Pero yo me sentía infeliz y desconectada de mi misma. Estaba viviendo mi vida para ellos y no para mí misma.

Lo tenía todo y me sentía vacía.

Tardé 36 años en romper con esa verdad absoluta que me había implantado, en detectar mi obstáculo oculto de que debía ser perfecta y empezar a cambiar de perspectiva sobre mi vida.

¿Qué tienen en común estas historias?

Todas empiezan con una decisión inconsciente, que crea un obstáculo oculto que condiciona el resto de tu vida.

Solo cuando tomas la decisión de encontrar el origen al problema en vez de poner un parche, identificar ese obstáculo y tomar acción empiezas a obtener resultados distintos.

Eso es lo que hace la Educación Ontológica: te ayuda a identificar, comprender y soltar los obstáculos ocultos que te impiden ser feliz.

Una simple conversación puede cambiarte la forma de ver tu vida

Eso es lo que le pasó a Susana. Una conversación que cambió la forma de vivir su vida, sus relaciones y que la llevó a comprender y soltar los obstáculos ocultos que le impedían avanzar

Mi nombre es Melania.

Si lo que has venido a buscar es otro curso de coaching que te resuelva de forma milagrosa la vida, no tengo nada para ti.

Si lo que buscas son enseñanzas, guía y herramientas para identificar tus obstáculos ocultos, comprenderlos y soltarlos, y mejorar tu vida y tus relaciones, tengo algo para ti.

Practico la Educación Ontológica desde hace más de 10 años y todo lo que enseño a mis clientes lo he experimentado en mi propia persona antes.

Esta es la cruda realidad de tu vida infeliz y tus relaciones fracasadas

Tienes la vida y las relaciones que estás dispuesto a soportar.

Las conversaciones que mantienes contigo mismo y llevas manteniendo desde hace años te mantienen en un lugar en el que no quieres estar.

Cada vez que buscas una solución —curso, taller, encuentro, sesiones con profesionales…— lo que haces es añadir un problema, una frustración más.

Porque de nada sirve poner un parche si no solucionas el origen.

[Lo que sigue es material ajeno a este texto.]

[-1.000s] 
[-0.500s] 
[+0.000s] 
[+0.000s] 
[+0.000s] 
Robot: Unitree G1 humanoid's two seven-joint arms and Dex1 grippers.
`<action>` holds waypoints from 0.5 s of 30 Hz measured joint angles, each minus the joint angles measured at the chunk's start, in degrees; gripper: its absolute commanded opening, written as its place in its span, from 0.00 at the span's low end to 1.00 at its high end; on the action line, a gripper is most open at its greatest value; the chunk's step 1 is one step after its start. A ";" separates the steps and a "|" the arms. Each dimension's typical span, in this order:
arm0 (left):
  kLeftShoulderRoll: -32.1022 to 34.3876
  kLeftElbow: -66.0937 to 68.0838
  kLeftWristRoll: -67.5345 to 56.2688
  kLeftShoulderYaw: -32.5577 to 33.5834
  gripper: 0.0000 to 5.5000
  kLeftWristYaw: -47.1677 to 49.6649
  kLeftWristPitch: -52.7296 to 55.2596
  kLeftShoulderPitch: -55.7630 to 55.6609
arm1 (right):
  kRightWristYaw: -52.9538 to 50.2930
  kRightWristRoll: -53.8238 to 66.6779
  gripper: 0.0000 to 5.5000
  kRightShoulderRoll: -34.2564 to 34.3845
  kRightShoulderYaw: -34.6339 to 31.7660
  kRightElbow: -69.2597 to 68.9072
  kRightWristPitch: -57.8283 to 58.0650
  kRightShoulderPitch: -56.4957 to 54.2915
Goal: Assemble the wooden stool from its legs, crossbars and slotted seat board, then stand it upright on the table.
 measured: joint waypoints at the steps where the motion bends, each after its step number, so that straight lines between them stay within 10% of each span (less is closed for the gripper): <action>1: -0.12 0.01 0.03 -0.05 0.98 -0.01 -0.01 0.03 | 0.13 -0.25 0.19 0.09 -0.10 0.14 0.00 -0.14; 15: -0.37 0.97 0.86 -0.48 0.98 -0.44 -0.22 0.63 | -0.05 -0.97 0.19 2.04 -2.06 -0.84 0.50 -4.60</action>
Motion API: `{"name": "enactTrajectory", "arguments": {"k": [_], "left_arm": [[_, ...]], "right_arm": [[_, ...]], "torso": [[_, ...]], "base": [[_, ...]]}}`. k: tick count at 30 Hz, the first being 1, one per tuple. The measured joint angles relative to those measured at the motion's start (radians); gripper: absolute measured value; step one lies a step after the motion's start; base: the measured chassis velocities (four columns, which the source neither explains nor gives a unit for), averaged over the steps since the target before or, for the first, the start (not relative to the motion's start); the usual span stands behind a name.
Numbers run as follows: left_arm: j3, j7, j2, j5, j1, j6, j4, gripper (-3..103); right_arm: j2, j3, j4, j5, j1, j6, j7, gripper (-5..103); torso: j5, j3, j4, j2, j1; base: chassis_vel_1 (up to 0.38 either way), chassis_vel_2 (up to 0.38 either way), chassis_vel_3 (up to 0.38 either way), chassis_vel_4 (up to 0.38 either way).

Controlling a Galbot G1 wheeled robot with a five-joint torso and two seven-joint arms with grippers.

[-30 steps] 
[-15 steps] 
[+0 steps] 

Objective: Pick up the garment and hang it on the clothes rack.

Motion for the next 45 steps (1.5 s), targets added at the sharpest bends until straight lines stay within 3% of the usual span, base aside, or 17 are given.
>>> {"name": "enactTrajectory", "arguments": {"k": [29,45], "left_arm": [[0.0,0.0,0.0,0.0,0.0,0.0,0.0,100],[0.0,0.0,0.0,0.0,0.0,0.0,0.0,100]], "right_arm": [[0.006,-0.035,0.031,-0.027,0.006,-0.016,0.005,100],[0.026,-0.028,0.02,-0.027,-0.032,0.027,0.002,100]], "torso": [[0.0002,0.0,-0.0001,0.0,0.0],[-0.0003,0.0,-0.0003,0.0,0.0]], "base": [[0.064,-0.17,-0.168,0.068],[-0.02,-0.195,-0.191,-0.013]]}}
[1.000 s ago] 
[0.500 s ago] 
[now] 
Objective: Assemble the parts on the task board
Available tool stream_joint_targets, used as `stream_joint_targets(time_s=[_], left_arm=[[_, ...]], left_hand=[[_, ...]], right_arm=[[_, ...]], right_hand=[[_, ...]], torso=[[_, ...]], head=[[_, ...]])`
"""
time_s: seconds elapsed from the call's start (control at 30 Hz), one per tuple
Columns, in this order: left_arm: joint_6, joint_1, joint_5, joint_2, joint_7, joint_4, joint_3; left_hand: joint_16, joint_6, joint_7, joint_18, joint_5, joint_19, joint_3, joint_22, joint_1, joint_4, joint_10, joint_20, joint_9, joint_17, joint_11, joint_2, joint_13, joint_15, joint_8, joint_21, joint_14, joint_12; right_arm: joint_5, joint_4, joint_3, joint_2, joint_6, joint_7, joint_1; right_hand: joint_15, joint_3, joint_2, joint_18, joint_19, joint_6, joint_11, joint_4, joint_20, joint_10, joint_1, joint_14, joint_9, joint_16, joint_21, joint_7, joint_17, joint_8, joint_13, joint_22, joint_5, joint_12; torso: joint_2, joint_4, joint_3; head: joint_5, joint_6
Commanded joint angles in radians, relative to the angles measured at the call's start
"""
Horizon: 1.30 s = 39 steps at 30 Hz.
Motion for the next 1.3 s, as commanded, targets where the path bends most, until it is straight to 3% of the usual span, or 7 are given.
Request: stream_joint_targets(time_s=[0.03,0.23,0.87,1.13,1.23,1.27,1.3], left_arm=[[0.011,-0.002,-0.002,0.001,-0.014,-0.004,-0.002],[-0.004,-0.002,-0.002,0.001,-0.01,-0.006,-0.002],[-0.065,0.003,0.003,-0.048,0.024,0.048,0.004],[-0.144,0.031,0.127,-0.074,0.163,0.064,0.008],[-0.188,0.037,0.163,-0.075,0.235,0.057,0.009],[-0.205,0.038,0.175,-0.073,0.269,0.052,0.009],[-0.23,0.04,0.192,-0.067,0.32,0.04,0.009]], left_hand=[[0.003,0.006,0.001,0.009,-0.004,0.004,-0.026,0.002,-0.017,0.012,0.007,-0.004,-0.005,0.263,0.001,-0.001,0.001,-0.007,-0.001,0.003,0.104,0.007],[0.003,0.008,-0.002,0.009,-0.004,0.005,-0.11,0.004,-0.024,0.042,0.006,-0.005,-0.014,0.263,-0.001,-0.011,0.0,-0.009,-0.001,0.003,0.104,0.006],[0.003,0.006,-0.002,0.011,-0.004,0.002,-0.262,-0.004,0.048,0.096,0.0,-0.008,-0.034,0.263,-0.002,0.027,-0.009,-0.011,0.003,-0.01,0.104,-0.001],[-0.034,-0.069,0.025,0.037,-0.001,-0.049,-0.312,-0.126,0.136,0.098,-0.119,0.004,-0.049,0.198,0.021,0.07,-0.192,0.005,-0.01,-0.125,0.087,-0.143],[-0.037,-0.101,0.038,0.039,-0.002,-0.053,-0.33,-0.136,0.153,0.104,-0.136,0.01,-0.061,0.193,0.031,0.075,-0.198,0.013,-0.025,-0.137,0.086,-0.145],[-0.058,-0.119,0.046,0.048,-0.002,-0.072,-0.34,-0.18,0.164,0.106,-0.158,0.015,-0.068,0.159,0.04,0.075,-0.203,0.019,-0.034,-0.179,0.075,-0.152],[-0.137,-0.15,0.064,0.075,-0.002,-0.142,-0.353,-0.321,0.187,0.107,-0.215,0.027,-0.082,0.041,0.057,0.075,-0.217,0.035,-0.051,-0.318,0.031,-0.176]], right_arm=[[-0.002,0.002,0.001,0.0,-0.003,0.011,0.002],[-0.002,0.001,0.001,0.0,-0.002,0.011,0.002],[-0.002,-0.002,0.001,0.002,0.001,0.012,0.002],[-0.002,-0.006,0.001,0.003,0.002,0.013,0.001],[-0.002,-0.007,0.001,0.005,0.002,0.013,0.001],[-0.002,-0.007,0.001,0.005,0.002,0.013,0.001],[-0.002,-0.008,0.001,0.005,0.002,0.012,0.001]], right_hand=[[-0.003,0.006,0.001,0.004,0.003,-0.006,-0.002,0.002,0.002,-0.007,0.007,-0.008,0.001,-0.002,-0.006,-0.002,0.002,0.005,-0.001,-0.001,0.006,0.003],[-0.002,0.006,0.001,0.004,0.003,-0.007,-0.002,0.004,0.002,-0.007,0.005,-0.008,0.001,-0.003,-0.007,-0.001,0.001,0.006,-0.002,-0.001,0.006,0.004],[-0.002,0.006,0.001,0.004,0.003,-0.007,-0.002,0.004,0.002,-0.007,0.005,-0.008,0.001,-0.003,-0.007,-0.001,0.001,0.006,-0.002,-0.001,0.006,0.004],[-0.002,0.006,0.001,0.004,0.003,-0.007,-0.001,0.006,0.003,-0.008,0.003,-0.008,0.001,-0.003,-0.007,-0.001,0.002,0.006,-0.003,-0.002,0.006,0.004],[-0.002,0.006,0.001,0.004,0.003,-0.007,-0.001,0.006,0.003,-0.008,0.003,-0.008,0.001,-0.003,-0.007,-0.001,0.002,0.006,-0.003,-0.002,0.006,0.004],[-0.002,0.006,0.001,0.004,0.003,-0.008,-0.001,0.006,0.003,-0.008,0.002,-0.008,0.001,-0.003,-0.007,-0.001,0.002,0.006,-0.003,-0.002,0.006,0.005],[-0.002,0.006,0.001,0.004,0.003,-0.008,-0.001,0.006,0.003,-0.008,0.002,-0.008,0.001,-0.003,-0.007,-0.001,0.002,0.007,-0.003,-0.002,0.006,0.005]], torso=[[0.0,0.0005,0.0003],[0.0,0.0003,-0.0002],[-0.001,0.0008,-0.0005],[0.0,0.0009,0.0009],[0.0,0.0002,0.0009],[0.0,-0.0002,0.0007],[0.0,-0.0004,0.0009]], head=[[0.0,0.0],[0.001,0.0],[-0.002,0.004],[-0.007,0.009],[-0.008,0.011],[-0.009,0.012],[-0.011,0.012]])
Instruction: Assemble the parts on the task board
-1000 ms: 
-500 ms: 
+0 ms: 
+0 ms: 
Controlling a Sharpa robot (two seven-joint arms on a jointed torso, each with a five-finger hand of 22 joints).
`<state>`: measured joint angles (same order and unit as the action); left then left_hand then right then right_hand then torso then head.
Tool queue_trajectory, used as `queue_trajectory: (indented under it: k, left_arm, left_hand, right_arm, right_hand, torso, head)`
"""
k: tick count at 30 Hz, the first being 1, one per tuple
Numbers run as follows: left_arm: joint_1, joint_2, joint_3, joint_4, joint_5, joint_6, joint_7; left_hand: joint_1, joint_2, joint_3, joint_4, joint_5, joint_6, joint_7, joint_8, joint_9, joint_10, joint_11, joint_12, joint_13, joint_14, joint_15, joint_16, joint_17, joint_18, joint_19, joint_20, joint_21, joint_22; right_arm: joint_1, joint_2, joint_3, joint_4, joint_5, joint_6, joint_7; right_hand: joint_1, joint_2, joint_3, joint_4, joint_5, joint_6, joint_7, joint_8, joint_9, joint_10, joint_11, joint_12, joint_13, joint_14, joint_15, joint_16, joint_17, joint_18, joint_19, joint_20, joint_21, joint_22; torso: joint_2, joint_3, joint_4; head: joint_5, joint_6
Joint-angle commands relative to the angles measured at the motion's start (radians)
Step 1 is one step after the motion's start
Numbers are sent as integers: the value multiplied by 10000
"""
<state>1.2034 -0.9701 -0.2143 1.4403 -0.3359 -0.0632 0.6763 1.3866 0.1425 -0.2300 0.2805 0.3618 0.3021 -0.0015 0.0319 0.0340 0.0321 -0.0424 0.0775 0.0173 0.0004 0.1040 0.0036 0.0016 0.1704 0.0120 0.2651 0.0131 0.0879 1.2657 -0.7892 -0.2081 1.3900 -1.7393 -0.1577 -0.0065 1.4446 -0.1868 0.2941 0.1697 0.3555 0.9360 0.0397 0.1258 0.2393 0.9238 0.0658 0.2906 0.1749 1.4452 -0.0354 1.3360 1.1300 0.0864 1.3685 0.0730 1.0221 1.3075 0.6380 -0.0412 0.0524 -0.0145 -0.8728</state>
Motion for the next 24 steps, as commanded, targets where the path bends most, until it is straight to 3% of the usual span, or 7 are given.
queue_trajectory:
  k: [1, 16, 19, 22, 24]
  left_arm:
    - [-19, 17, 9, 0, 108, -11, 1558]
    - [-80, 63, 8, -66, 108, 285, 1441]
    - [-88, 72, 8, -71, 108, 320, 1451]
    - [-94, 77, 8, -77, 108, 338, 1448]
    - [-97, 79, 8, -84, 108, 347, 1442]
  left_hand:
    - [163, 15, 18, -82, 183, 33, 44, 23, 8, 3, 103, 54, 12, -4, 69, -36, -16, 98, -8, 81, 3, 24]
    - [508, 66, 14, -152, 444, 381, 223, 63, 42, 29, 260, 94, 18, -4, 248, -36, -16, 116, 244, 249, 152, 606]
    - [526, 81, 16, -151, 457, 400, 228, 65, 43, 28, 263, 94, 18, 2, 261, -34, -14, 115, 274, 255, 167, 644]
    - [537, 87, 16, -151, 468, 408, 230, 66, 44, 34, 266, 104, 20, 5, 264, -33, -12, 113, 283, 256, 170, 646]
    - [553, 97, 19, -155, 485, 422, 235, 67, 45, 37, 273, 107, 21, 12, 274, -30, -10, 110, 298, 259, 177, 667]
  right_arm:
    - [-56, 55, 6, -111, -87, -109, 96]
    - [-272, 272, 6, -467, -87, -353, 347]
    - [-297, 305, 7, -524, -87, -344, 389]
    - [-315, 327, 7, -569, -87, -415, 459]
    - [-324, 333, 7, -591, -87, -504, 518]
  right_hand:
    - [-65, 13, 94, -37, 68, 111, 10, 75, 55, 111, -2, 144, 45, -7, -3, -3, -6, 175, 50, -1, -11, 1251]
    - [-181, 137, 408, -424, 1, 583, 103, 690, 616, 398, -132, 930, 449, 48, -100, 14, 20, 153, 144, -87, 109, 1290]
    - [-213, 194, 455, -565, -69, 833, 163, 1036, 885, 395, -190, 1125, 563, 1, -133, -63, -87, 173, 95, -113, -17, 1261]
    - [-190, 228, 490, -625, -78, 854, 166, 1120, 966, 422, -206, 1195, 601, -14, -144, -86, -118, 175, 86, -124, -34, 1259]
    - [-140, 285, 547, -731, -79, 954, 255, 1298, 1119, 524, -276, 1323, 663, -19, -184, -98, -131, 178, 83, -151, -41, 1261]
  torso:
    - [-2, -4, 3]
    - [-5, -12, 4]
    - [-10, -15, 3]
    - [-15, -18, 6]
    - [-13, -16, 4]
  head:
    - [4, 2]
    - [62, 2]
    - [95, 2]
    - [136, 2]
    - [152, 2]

El problema va a seguir ahí, por mucho que lo tapes.

No puedes solucionar lo que no comprendes.

¿Puedes arreglar la pata de una silla? Sí, porque entiendes el problema. Lo ves, lo identificas y sabes dónde está el origen.

¿Puedes arreglar un ruido en el motor de tu coche? No, a no ser que seas mecánico. Y, aun así, vas a tener que desmontarlo entero y ver el origen.

Lo que haces con tu vida es como tapar ese ruido de motor poniendo la música alta. Ya no oyes el ruido, pero no significa que no esté ahí.

Aprovecha la metodología Coraje en Acción™ que yo misma uso para desbloquear mi vida y alcanzar la felicidad

«Todo lo que resistimos, persiste».

Esto significa que, cuanto más luches contra ello, más te atrapa.

¿Recuerdas las historias de arriba?

Todas ellas tenían en común que sus protagonistas no empezaron a mejorar su vida hasta que se plantaron, dejaron de resistirse e identificaron las piedras que ellos mismos se habían puesto en el camino.

Luego es tu decisión si quieres actuar y soltarlos o seguir viviendo una vida que no te satisface.